> **Exercise instructions**
Everything from the line holding "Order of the" through the last line of the listing needs to be repeated exactly, with no other lines.

=== Section Start ===

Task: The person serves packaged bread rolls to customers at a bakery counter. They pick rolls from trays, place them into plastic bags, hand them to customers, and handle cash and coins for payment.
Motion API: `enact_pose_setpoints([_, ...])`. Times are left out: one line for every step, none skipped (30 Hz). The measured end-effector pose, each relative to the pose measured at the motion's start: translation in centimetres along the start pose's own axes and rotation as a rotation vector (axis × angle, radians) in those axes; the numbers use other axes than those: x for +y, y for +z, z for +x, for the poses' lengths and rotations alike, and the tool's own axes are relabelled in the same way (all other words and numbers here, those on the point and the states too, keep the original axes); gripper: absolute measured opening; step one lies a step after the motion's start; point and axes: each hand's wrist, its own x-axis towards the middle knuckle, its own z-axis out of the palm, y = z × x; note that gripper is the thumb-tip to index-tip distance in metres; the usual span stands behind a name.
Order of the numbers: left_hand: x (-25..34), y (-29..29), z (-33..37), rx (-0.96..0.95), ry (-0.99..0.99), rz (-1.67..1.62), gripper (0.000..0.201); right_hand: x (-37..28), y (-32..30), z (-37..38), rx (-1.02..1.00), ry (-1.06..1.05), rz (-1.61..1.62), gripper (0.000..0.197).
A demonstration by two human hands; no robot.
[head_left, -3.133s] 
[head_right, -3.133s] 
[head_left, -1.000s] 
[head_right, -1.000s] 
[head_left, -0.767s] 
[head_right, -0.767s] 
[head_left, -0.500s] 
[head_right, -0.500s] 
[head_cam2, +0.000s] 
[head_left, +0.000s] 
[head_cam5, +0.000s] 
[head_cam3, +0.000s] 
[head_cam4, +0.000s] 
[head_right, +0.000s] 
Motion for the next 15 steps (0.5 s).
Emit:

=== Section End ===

> **Output for this task**
Order of the numbers: left_hand: x (-25..34), y (-29..29), z (-33..37), rx (-0.96..0.95), ry (-0.99..0.99), rz (-1.67..1.62), gripper (0.000..0.201); right_hand: x (-37..28), y (-32..30), z (-37..38), rx (-1.02..1.00), ry (-1.06..1.05), rz (-1.61..1.62), gripper (0.000..0.197).
A demonstration by two human hands; no robot.
[head_left, -3.133s] 
[head_right, -3.133s] 
[head_left, -1.000s] 
[head_right, -1.000s] 
[head_left, -0.767s] 
[head_right, -0.767s] 
[head_left, -0.500s] 
[head_right, -0.500s] 
[head_cam2, +0.000s] 
[head_left, +0.000s] 
[head_cam5, +0.000s] 
[head_cam3, +0.000s] 
[head_cam4, +0.000s] 
[head_right, +0.000s] 
Motion for the next 15 steps (0.5 s).
Emit:

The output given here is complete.